A Chief Nursing Officer (CNO) is alleged to have stated that a younger nurse could “dance around the older nurses.” Not hard to imagine that such a statement would raise the hackles of many nurses over age 40, but do comments like that mean that the hospital discriminated against one or more nurses on the basis of their age when the nurses were discharged or resigned? That is the question facing Montrose Memorial Hospital after the Equal Employment Opportunity Commission (EEOC) filed an age discrimination lawsuit against the Western Slope hospital last Friday.
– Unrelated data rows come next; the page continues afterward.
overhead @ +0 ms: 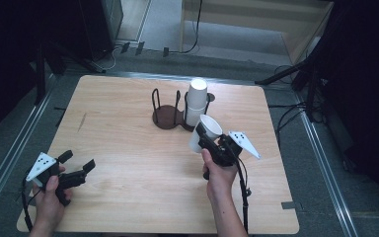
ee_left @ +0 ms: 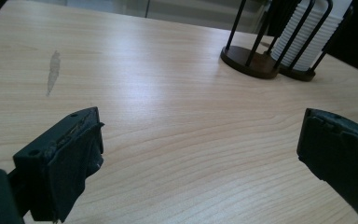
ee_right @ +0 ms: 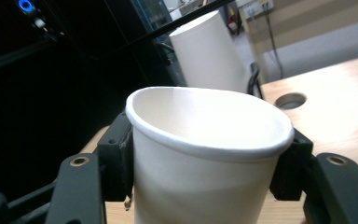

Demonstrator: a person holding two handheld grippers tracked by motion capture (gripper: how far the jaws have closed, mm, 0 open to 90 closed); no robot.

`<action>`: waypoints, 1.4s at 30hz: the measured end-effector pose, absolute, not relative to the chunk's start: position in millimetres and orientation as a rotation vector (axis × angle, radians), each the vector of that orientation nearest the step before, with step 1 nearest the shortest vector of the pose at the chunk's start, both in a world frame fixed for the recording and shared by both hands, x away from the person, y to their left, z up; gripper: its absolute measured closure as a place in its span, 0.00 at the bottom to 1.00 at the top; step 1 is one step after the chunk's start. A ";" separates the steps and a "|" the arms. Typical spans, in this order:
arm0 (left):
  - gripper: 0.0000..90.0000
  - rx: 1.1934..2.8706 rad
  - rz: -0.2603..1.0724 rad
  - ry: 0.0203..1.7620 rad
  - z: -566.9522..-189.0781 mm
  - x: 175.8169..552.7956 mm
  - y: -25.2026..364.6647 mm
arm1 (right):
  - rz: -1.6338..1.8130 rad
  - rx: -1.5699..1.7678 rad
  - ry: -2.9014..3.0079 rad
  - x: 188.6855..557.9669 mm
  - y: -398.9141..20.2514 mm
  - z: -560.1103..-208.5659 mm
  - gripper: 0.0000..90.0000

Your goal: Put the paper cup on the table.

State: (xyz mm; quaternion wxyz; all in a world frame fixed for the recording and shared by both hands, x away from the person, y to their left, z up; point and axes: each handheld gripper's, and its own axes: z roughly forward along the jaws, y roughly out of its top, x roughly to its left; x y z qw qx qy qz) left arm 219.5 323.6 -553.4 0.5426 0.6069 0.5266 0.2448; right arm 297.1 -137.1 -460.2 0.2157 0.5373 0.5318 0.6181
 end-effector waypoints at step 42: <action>0.01 1.422 0.619 1.301 -553.4 218.9 323.5 | 1.303 1.304 1.430 358.8 -188.5 -494.8 0.40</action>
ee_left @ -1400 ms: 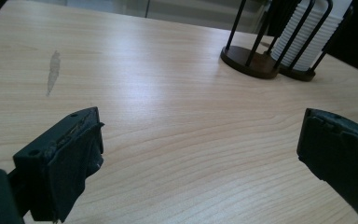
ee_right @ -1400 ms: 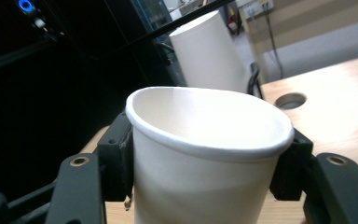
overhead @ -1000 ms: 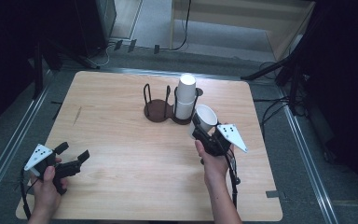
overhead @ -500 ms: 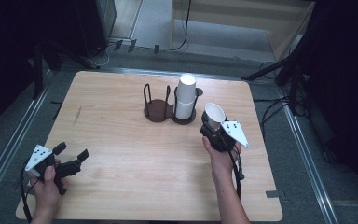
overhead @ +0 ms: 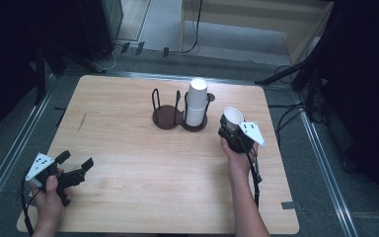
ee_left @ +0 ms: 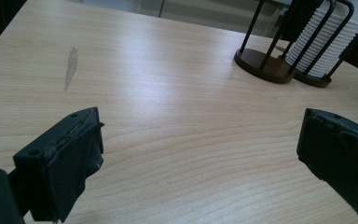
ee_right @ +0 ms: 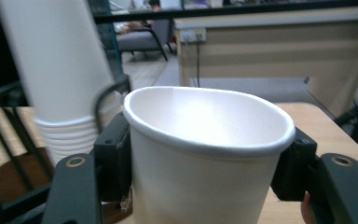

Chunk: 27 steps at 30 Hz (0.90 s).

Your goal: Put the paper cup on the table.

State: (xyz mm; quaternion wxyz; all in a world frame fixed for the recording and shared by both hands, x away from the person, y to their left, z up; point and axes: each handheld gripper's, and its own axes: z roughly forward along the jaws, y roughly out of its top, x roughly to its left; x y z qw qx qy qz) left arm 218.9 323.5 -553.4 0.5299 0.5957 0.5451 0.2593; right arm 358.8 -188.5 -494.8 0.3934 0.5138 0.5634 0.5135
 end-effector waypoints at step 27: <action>0.01 1.424 0.585 1.297 -553.7 220.4 325.6 | 1.240 1.336 1.440 407.1 -206.6 -529.6 0.41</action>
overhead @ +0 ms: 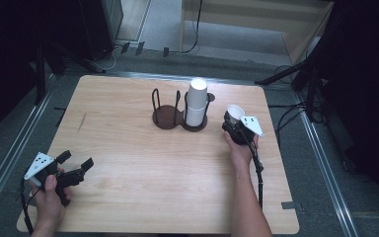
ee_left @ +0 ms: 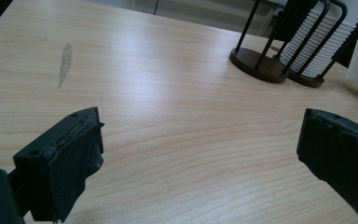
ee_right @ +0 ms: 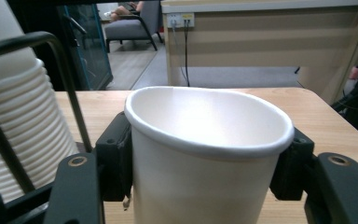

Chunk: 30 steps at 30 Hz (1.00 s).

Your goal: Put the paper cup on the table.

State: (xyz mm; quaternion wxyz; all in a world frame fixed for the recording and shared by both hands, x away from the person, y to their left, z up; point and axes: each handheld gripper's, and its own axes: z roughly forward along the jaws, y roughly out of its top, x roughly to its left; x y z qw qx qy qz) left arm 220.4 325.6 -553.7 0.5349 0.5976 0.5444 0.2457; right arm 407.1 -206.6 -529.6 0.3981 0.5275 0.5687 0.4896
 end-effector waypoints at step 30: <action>0.01 1.435 0.602 1.288 -553.2 221.0 323.0 | 1.084 1.438 1.552 403.6 -214.9 -525.3 0.24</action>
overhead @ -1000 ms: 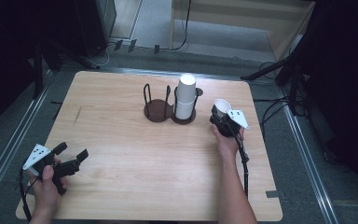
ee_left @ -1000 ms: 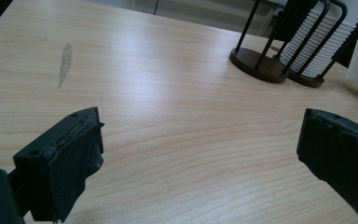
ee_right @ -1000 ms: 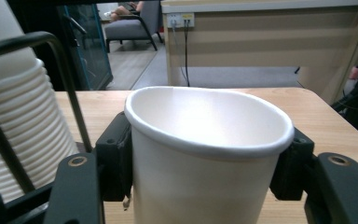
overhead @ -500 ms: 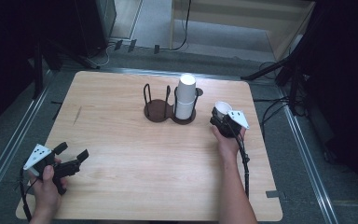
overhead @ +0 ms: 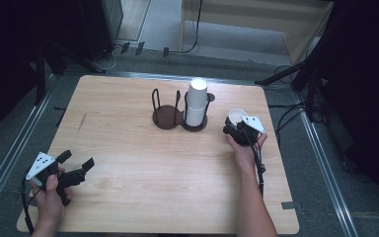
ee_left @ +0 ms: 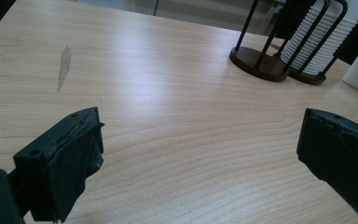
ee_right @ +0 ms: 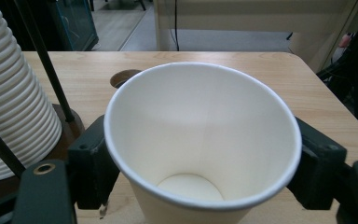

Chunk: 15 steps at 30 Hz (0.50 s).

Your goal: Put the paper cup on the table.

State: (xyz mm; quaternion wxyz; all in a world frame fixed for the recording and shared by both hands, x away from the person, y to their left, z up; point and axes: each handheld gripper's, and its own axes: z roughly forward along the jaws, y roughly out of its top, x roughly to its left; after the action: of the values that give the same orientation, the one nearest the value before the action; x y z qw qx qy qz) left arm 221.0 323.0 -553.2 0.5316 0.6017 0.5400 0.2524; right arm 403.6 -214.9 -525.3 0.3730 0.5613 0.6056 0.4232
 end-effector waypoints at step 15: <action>0.01 1.433 0.603 1.286 -553.3 220.8 323.2 | 1.177 1.410 1.650 394.2 -219.1 -515.6 0.00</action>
State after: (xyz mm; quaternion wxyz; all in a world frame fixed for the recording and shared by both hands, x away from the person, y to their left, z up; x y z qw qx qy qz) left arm 220.8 323.2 -553.3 0.5328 0.6011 0.5395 0.2527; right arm 394.2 -219.1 -515.6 0.3300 0.5390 0.6309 0.4501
EEOC Cites Numerous Age-Related Comments
In its complaint, the EEOC alleges that Montrose Memorial Hospital’s CNO, Joan Napolilli, made various age-biased statements to charging party Katherine Casias and other nurses. Casias began work for the hospital in 1985 as a licensed practical nurse but then earned her degree cum laude as a registered nurse (RN). The alleged comments attributed to Napolilli include:
- a younger RN could “dance around the older nurses;”
- younger nurses are “easier to train” and “cheaper to employ;”
- Casias was not “fresh enough” and was chastised for not smiling or saying hello enough;
- referring to Casias as an “old bitch;”
- older workers at the hospital were “a bunch of monkeys” and she’d “like to fill the hospital with new nurses and get rid of all the old ones;” and
- telling a nurse supervisor to “work that old grey-haired bitch into the ground” and to work her “long and hard until she quit or got fired.”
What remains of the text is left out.